Cette page présente, à titre informatif, les approches de psychothérapie traditionnellement offertes aux personnes vivant une dépendance. L'esprit en est humaniste : favoriser l'écoute active et accompagner la personne vers un meilleur contact avec ses sentiments et ses émotions.
Une approche humaniste
L'accompagnement décrit ici s'appuie sur une approche humaniste, qui place la personne au centre de la démarche. Le travail se fait principalement au niveau affectif, afin d'amener la personne à reconnaître et à nommer ce qu'elle ressent. Le thérapeute n'impose pas une direction : il sert de guide et d'éclaireur, et peut, grâce à sa formation, souligner des aspects de la problématique que la personne n'aurait pas perçus d'elle-même. Lorsque c'est utile, la personne est orientée vers des ressources complémentaires pour une résolution plus efficace.

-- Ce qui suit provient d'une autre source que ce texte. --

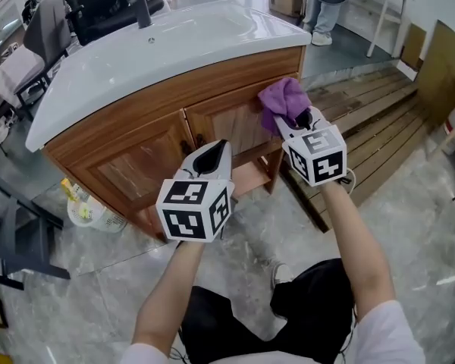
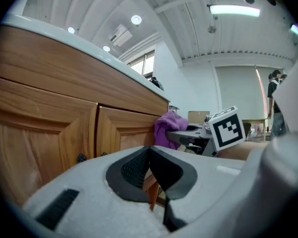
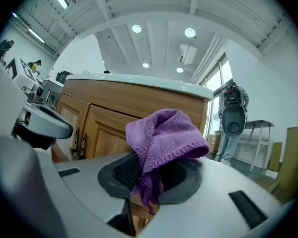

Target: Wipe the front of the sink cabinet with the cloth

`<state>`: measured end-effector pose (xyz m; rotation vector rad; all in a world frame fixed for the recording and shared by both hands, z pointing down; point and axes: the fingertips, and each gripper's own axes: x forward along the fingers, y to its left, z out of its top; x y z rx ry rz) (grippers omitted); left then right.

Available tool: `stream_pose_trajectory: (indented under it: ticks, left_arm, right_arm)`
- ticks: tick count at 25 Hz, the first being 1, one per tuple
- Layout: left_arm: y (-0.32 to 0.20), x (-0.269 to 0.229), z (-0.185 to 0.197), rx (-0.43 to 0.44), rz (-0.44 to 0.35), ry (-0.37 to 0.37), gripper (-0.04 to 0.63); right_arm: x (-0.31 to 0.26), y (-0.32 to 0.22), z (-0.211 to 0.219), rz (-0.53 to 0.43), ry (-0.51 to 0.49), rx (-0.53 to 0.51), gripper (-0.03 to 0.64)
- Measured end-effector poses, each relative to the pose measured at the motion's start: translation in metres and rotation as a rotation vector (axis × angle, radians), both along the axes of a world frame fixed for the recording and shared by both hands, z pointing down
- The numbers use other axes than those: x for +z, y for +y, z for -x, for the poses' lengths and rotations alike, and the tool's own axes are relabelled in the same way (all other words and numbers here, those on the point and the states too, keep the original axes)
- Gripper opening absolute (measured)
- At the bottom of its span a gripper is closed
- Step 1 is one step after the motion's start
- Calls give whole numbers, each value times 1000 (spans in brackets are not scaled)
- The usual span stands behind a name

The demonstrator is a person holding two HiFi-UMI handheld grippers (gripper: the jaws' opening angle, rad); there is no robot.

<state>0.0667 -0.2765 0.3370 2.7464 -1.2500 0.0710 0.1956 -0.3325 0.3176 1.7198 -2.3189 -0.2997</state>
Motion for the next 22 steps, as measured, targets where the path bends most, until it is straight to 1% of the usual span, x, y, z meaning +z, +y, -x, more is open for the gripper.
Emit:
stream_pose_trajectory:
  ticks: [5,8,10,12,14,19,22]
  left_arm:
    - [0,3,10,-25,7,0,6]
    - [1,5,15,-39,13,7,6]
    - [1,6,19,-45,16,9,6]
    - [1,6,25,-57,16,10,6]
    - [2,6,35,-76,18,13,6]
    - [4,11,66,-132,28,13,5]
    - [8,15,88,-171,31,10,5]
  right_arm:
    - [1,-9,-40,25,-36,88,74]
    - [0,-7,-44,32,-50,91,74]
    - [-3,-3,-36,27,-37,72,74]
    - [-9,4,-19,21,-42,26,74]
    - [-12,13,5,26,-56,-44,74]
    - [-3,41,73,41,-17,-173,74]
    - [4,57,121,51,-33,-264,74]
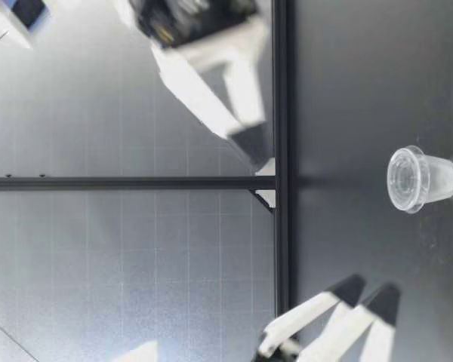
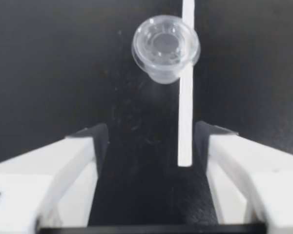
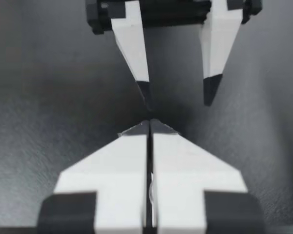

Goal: Pick up the plastic cup and open its lid.

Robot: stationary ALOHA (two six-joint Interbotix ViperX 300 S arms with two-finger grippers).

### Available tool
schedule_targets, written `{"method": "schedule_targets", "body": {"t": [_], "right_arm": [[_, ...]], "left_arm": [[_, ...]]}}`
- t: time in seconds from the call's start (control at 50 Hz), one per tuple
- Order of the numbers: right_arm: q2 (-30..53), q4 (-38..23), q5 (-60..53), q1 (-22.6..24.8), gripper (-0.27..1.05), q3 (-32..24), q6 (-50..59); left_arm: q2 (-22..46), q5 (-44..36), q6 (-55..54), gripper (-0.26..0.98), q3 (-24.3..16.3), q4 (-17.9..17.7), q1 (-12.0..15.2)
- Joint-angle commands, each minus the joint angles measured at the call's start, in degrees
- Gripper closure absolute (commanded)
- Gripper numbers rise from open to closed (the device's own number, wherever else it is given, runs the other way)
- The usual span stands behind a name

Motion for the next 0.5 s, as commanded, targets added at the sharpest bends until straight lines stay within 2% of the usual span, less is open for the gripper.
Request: {"method": "schedule_targets", "body": {"t": [0.0, 0.18, 0.48], "right_arm": [[1.1, 0.1, 3.0, -0.4, 0.97, -2.9, 0.0], [3.7, 0.1, 8.8, -0.8, 0.97, -5.1, 0.1], [6.1, 0.1, 10.5, -2.4, 0.97, -5.9, 0.1]], "left_arm": [[1.6, -2.7, 0.1, 0.09, -1.8, 0.4, -0.3], [5.3, -6.9, 0.1, 0.09, -2.8, 0.4, -0.6], [9.9, -10.5, 0.3, 0.09, -5.4, 0.6, -0.6]]}}
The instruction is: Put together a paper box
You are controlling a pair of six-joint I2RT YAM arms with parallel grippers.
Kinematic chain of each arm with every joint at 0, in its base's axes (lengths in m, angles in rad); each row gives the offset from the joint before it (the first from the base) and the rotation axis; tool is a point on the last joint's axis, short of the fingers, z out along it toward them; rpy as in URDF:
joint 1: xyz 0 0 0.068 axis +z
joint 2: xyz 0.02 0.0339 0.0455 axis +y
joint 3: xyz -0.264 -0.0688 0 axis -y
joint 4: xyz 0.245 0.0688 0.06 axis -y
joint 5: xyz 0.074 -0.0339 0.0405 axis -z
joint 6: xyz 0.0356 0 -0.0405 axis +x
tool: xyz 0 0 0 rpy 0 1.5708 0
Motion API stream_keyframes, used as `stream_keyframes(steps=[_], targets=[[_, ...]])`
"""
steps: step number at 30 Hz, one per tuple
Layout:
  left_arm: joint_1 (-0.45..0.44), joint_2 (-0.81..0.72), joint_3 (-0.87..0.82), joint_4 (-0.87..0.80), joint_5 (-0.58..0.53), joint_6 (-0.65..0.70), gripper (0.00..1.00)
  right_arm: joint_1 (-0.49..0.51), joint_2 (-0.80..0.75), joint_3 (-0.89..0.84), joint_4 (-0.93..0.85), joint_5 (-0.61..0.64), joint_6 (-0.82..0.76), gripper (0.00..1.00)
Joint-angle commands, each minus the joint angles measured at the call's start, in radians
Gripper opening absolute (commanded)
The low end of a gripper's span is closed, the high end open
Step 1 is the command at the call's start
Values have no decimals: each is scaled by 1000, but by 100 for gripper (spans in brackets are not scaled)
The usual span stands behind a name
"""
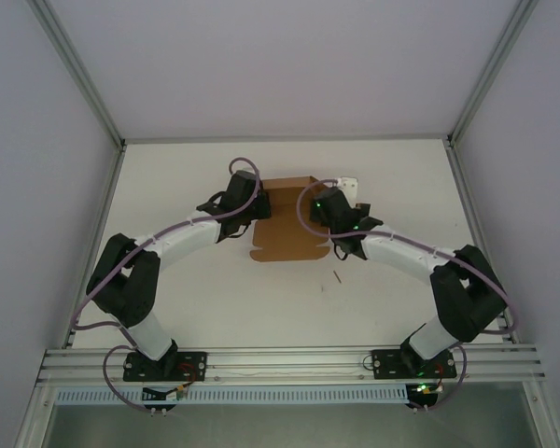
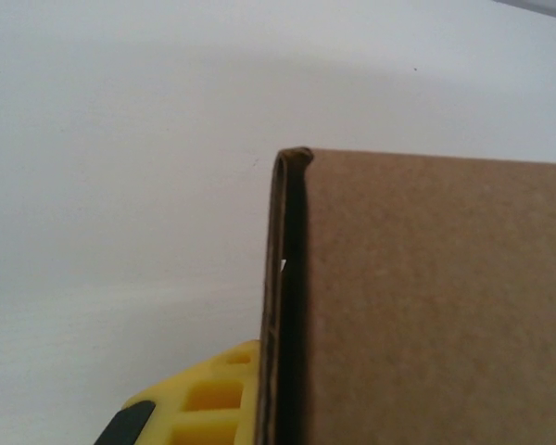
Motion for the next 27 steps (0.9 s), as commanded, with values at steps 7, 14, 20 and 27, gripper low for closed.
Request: stream_keyframes(steps=[7, 14, 20, 27], targets=[[6, -19, 12, 15, 80, 12, 0, -52, -336, -112, -158, -160, -123, 100], [12, -41, -4, 10, 97, 64, 0, -221, -559, -130, -201, -336, -153, 100], [15, -30, -4, 14, 125, 82, 0, -415, -523, -34, -251, -623, -209, 97], [16, -21, 7, 11, 144, 92, 0, -413, -422, 3, -278, -1001, -429, 95]])
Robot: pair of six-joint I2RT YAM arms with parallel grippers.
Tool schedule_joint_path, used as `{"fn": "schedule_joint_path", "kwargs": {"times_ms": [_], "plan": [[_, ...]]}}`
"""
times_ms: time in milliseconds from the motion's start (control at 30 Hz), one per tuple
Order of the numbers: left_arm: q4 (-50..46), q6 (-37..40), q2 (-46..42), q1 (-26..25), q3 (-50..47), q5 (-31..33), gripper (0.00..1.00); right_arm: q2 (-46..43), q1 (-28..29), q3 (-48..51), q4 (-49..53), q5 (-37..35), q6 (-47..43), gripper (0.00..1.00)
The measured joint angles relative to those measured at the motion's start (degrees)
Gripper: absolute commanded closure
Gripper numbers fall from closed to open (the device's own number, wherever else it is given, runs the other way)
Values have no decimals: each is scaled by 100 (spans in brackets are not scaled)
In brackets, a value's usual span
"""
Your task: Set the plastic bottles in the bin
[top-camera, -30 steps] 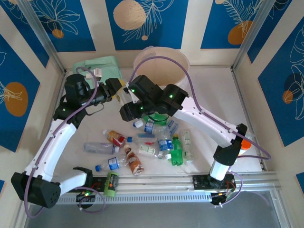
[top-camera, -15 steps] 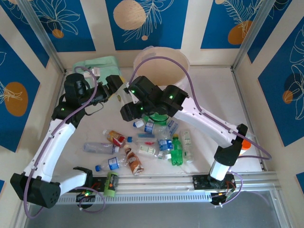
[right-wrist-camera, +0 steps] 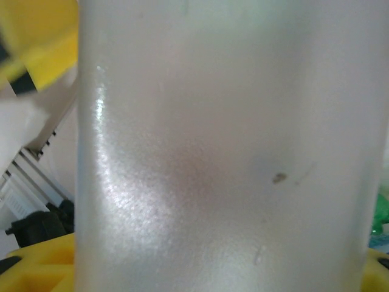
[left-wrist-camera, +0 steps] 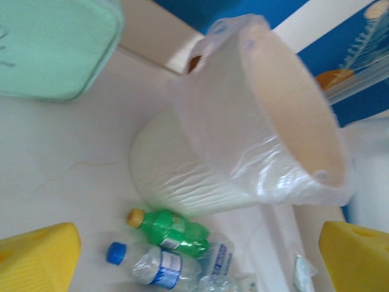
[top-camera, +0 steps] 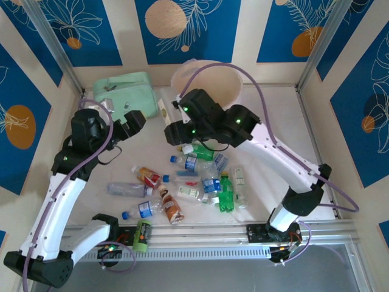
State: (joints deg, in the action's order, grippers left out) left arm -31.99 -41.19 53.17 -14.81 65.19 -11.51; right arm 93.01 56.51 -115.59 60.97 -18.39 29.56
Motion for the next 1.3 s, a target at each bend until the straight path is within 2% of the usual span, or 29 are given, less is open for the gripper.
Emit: {"fn": "schedule_joint_path", "kwargs": {"times_ms": [233, 600, 933, 1300], "plan": [[-343, -4, -149, 0, -326, 184, 3, -249, -704, -551, 153, -76, 48, 49], [-407, -50, -212, -2, -420, 190, 8, -162, -1871, -1097, 356, 101, 105, 49], [-376, -203, -203, -111, -568, 61, 10, 448, -2291, -1823, 605, 240, -68, 49], [-321, -245, -236, -138, -656, 37, 11, 1453, -2391, -2680, 774, 249, -531, 49]]}}
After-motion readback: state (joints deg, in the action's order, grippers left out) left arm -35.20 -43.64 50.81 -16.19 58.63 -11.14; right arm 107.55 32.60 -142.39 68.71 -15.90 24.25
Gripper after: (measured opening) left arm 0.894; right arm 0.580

1. La psychothérapie individuelle
Le premier contact est souvent l'étape la plus difficile. Demander de l'aide demande du courage, et il s'écoule fréquemment un certain temps entre le moment où une personne envisage de consulter et celui où elle fait le premier pas. C'est normal, et c'est respecté.
Lors de ce premier échange, on discute des raisons qui motivent la démarche. La personne et le thérapeute décident ensuite, ensemble, si une première rencontre aura lieu. Cette rencontre se déroule dans une atmosphère décontractée, sous le signe de l'écoute active : elle laisse toute la place à l'expression des sentiments. On compte généralement deux à trois rencontres pour mieux comprendre la situation et convenir d'un plan de travail. C'est la personne qui décide de l'orientation de sa thérapie.

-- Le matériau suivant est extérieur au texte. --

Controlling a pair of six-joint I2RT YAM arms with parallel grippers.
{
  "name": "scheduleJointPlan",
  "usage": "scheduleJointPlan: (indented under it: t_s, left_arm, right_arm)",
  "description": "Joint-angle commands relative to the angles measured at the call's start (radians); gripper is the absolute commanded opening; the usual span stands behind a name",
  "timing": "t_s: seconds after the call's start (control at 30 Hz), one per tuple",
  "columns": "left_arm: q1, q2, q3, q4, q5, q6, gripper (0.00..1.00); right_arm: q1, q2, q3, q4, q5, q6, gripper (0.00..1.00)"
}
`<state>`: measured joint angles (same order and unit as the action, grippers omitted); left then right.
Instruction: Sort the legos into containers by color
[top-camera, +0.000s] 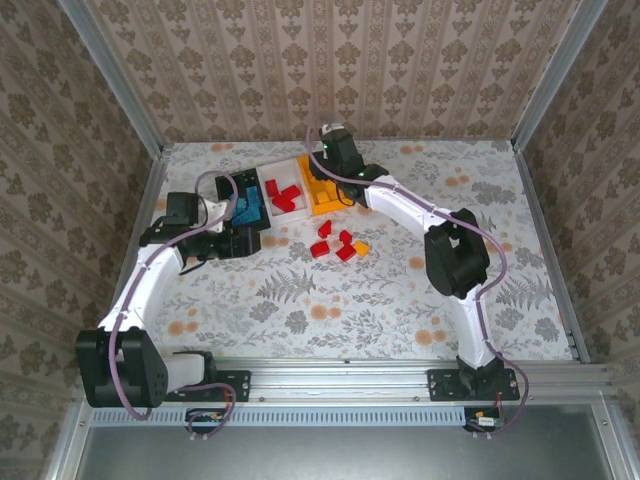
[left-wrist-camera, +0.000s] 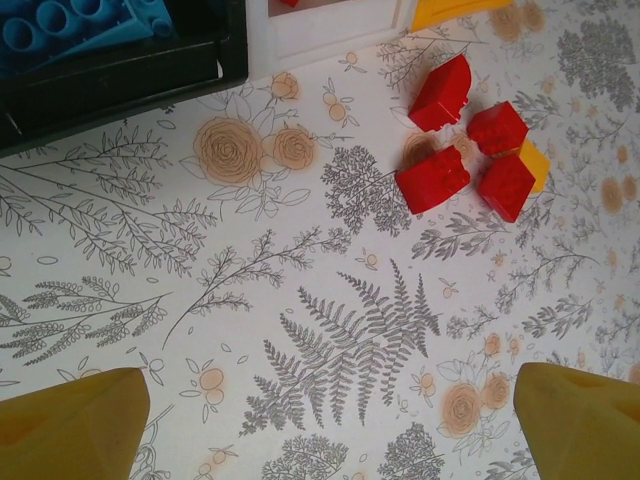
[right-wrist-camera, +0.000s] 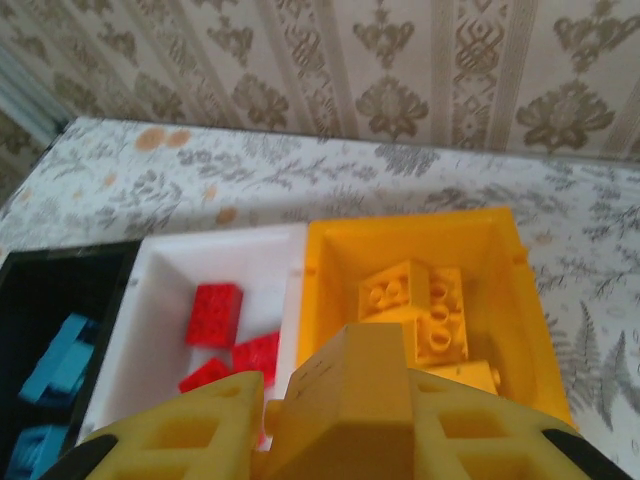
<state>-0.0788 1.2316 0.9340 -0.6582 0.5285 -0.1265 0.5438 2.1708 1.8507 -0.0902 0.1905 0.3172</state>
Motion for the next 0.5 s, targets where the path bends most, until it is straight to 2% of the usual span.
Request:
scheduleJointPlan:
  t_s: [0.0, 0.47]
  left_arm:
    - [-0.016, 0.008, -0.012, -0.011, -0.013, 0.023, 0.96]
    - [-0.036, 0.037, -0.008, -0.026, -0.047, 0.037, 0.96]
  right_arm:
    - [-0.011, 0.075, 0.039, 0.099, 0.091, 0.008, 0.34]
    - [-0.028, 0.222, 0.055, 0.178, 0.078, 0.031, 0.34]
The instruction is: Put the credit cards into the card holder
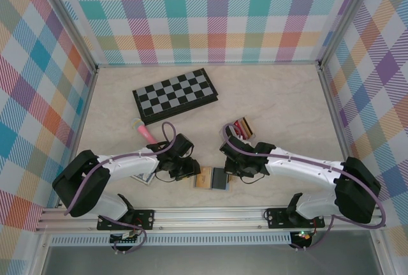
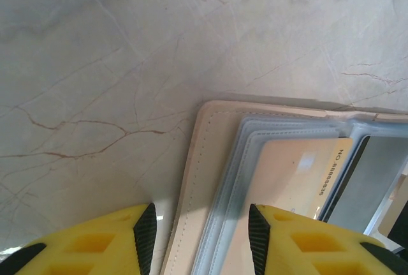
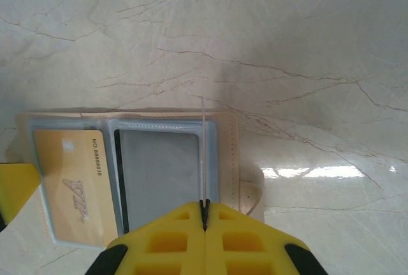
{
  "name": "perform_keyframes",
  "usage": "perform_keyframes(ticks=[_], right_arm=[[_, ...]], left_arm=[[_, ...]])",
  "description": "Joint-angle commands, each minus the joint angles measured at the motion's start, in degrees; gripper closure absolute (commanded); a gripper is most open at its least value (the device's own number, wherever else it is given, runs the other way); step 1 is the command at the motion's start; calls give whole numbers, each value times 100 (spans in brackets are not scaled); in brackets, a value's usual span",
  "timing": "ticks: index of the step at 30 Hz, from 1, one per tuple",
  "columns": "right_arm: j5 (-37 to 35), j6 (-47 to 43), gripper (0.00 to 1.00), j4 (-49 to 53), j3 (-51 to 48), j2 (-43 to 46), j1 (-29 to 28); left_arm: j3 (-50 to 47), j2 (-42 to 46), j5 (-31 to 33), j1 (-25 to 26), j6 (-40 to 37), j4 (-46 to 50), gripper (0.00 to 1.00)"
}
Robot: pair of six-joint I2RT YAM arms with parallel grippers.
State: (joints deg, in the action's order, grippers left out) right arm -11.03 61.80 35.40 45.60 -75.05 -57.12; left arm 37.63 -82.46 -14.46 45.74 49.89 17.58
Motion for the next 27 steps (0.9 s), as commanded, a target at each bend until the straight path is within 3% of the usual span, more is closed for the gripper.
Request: perform_keyframes(ticks=[1, 13, 20, 27], right_arm=[[8, 104, 100, 75, -88, -116, -56], [42, 213, 100, -403, -345, -460, -109], [105, 54, 99, -666, -210, 59, -122], [774, -245, 99, -1306, 149, -159, -167]], left_arm=[[-71, -79, -27, 76, 47, -58, 56], [-62, -218, -100, 121, 71, -116, 57], [-76, -227, -93, 154, 130, -115, 59], [-62, -160, -26, 199, 259, -422, 64]])
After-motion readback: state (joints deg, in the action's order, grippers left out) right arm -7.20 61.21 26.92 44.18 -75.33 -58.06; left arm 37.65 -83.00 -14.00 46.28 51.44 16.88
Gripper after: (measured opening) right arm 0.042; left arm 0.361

2. La psychothérapie de couple
Les couples consultent le plus souvent pour un manque de communication, une perte de désir, une sexualité insatisfaisante, ou les tensions que provoque une dépendance au sein du foyer. La thérapie de couple vise à rétablir le dialogue, à comprendre les dynamiques en jeu et à redonner à chacun une place pour s'exprimer. Lorsqu'une dépendance affecte la relation, l'accompagnement aide aussi le ou la partenaire à se situer face au problème.
3. Les groupes et la croissance affective
Le travail en groupe offre quelque chose que le suivi individuel ne peut donner : la reconnaissance par les pairs. Entendre d'autres personnes décrire un vécu semblable au sien rompt l'isolement et redonne de l'espoir. Les démarches de groupe — fins de semaine de croissance affective, groupes d'adaptation et de soutien — favorisent l'entraide et l'apprentissage de nouvelles façons d'être en relation.
Le rôle de l'entourage
La dépendance ne concerne jamais une seule personne : elle touche toute la famille et les proches. Les proches ont eux aussi besoin de soutien, d'information et parfois d'un espace pour eux. Reconnaître cela fait partie d'un accompagnement complet.
Trouver un professionnel qualifié
Le contenu de cette page est purement informatif et ne constitue pas une offre de soins. Pour trouver un professionnel qualifié au Québec, l'Ordre des psychologues du Québec propose un service de référence. Renseignez-vous également sur les traitements disponibles selon le type de dépendance.